WHAT THE EXERCISE ASKS =>
Copy each line containing "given" from the listing below.

SUPPLIED ENTRIES =>

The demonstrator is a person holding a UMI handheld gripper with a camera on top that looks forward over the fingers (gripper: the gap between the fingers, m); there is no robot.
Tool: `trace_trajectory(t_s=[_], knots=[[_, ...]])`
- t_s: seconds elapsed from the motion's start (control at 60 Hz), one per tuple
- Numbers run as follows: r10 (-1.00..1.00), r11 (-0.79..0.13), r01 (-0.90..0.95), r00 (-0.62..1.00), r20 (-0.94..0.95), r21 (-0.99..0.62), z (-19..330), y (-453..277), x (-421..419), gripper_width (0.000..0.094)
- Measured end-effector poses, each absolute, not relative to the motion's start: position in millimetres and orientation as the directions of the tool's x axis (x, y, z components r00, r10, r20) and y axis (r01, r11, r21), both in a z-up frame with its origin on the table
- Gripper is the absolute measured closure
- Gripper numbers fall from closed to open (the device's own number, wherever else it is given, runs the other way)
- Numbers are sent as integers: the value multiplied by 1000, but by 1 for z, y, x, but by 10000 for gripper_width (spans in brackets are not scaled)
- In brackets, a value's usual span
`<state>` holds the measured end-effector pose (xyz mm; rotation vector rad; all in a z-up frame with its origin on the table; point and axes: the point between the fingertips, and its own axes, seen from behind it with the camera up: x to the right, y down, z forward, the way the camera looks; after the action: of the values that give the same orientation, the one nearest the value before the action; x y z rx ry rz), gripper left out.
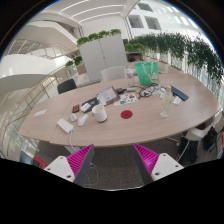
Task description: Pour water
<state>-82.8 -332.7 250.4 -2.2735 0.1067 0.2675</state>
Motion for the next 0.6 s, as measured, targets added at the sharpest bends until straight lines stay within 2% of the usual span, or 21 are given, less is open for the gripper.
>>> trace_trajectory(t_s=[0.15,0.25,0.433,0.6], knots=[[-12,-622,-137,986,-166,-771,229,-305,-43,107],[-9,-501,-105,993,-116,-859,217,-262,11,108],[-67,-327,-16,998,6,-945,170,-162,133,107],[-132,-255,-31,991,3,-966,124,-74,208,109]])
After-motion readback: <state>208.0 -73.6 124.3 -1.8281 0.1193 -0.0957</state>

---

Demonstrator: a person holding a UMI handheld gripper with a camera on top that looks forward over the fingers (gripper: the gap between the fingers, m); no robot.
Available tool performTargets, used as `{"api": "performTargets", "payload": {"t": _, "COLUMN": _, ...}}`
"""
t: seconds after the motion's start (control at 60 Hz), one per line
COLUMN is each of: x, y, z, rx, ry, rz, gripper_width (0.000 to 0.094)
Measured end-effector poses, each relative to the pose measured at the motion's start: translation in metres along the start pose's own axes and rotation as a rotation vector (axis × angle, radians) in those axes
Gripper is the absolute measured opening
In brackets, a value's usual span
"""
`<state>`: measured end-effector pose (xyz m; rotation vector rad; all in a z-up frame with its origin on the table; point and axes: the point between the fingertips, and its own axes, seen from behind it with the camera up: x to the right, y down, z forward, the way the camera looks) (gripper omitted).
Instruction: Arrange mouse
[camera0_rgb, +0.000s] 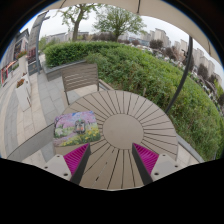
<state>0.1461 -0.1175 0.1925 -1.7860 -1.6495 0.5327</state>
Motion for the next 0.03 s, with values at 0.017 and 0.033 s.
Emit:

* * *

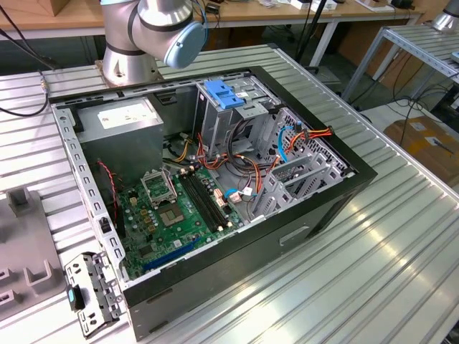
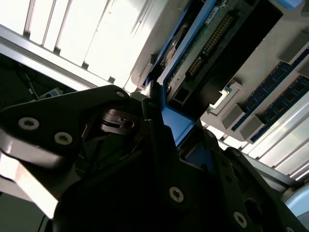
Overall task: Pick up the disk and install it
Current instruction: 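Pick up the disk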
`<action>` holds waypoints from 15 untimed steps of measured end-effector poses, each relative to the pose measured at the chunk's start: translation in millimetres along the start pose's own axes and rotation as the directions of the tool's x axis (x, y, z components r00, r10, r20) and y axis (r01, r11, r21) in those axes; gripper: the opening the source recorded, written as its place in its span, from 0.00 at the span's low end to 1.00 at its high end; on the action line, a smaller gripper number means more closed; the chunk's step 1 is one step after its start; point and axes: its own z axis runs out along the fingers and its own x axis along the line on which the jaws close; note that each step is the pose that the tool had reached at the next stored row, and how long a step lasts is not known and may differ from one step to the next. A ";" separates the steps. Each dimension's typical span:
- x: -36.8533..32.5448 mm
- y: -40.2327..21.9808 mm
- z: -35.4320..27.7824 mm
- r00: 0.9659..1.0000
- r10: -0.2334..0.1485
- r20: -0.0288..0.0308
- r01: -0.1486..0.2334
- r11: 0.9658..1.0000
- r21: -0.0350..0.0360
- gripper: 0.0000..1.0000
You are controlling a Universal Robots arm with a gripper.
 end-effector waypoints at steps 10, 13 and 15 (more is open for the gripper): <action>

FINISHED EXERCISE =>
- Gripper numbers fall from closed to open (the device's own number, wherever else it is given, runs the other way)
Motion for the next 0.6 s, as measured, targets added at the sharpest bends until straight lines stay within 2% of the usual span, or 21 are given, less is open for the gripper.

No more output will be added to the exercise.